*Problem to solve:* Your task is to quote the listing below exactly, beginning with its first line and ending on the line bearing "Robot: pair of".

*Raw data:*
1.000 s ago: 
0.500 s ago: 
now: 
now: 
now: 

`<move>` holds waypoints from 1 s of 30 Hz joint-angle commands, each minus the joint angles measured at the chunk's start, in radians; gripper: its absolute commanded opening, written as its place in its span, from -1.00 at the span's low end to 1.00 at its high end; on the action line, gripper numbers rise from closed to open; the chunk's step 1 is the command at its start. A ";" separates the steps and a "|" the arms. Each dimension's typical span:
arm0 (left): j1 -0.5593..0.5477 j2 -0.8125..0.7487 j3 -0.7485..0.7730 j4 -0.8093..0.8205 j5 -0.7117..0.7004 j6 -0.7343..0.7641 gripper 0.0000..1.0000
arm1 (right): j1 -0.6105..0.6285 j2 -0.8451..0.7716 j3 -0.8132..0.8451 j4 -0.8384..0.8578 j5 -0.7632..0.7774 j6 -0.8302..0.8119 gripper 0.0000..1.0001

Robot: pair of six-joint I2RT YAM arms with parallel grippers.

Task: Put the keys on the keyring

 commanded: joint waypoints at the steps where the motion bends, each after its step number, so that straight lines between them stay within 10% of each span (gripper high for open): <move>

*Answer box:*
1.000 s ago: 
0.500 s ago: 
now: 
now: 
now: 

`<move>` holds waypoints from 1 s of 30 Hz joint-angle commands, each minus the joint angles measured at the chunk's start, in radians; gripper: its absolute commanded opening, written as its place in its span, from -1.00 at the span's low end to 1.00 at its high end; on the action line, gripper numbers rise from closed to open; the chunk's step 1 is the command at its start. A ";" separates the steps and a "|" the arms. Each dimension's typical span:
arm0 (left): j1 -0.5593..0.5477 j2 -0.8125..0.7487 j3 -0.7485..0.7730 j4 -0.8093..0.8205 j5 -0.7117..0.7004 j6 -0.7343..0.7641 gripper 0.0000..1.0000
arm1 (right): j1 -0.6105..0.6285 j2 -0.8451..0.7716 j3 -0.8132..0.8451 j4 -0.8384..0.8578 j5 -0.7632..0.7774 j6 -0.8302..0.8119 gripper 0.0000..1.0001

Robot: pair of six-joint I2RT YAM arms with parallel grippers.

That is the entire output.